## WHAT THE TASK ASKS
Please repeat the records below exactly, from the first line through the line containing "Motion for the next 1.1", and nothing more.

## THE INPUT

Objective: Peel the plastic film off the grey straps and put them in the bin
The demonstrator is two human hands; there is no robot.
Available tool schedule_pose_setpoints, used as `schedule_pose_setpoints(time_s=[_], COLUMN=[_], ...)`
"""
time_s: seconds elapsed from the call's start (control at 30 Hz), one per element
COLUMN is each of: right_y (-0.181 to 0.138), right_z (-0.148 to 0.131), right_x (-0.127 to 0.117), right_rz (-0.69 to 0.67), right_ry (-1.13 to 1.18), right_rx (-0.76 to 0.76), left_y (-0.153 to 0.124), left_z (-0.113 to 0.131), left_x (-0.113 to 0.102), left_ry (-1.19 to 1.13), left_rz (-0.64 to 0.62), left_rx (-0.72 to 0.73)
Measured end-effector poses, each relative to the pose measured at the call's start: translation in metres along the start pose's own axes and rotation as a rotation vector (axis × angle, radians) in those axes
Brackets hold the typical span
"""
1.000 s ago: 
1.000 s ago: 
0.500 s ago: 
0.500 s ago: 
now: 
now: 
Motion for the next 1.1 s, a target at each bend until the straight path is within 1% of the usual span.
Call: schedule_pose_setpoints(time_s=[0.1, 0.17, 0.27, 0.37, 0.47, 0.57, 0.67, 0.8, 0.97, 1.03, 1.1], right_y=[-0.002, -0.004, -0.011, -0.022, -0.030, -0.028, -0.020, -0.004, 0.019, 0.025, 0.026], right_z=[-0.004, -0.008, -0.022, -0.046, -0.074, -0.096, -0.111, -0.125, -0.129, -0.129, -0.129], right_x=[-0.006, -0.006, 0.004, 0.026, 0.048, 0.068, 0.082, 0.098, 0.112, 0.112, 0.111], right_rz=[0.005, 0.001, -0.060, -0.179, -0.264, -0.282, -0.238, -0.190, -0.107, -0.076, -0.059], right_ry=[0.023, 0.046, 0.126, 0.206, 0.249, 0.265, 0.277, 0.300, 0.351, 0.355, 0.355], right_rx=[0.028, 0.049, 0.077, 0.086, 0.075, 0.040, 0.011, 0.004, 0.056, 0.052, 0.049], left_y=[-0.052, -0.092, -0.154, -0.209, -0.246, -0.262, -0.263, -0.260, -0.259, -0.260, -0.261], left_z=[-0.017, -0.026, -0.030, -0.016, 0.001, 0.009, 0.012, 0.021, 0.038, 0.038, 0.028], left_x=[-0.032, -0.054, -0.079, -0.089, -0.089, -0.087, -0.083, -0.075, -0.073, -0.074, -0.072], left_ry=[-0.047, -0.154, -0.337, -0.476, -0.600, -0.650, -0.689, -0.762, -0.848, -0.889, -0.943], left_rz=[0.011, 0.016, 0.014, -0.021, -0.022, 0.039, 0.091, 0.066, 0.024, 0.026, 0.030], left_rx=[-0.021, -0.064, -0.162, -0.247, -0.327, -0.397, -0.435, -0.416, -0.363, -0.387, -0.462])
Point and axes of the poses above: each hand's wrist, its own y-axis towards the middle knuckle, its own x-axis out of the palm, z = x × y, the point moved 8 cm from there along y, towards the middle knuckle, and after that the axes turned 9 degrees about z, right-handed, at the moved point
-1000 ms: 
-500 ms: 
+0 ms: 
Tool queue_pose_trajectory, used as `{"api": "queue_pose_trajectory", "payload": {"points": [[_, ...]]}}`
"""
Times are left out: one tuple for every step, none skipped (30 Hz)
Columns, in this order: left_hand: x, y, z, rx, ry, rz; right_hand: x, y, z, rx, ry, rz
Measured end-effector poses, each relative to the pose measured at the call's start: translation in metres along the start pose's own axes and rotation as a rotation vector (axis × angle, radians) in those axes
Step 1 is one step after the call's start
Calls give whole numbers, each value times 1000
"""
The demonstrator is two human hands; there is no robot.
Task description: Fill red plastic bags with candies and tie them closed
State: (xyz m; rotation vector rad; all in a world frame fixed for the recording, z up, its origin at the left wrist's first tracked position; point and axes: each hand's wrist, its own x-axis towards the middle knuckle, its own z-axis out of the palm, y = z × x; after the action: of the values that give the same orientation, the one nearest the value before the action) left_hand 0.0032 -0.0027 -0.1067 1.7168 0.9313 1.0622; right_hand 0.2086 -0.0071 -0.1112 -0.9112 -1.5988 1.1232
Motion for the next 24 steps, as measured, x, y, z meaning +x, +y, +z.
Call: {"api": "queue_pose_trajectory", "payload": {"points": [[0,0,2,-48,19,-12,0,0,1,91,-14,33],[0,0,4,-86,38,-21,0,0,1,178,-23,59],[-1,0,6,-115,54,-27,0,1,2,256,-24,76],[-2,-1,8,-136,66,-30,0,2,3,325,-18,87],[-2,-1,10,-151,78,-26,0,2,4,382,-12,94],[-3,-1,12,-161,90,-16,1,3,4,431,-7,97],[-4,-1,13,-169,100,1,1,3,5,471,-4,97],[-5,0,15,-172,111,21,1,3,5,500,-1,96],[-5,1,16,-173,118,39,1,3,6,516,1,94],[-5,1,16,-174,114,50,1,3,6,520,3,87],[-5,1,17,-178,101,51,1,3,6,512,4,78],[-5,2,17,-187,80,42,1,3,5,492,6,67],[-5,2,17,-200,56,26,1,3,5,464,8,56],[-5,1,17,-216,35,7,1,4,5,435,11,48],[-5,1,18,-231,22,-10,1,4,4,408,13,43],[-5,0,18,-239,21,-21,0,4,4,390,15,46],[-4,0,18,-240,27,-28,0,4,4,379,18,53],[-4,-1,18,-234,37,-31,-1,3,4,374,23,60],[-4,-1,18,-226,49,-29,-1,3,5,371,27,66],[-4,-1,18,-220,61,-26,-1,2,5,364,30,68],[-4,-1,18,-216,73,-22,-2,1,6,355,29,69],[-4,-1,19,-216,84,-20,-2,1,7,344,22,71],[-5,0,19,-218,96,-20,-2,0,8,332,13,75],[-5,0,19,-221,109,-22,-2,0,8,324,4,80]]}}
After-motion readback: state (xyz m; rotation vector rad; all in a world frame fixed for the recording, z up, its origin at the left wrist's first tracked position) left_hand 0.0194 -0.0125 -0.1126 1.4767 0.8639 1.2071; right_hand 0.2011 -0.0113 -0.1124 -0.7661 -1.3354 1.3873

## REPLY
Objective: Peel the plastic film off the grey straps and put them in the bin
The demonstrator is two human hands; there is no robot.
Available tool schedule_pose_setpoints, used as `schedule_pose_setpoints(time_s=[_], COLUMN=[_], ...)`
"""
time_s: seconds elapsed from the call's start (control at 30 Hz), one per element
COLUMN is each of: right_y (-0.181 to 0.138), right_z (-0.148 to 0.131), right_x (-0.127 to 0.117), right_rz (-0.69 to 0.67), right_ry (-1.13 to 1.18), right_rx (-0.76 to 0.76), left_y (-0.153 to 0.124), left_z (-0.113 to 0.131), left_x (-0.113 to 0.102), left_ry (-1.19 to 1.13), left_rz (-0.64 to 0.62), left_rx (-0.72 to 0.73)
Measured end-effector poses, each relative to the pose measured at the call's start: translation in metres along the start pose's own axes and rotation as a rotation vector (axis × angle, radians) in those axes
Brackets hold the typical span
"""
1.000 s ago: 
1.000 s ago: 
0.500 s ago: 
0.500 s ago: 
now: 
now: 
Motion for the next 1.1 s, a target at each bend until the straight path is within 1% of the usual span.

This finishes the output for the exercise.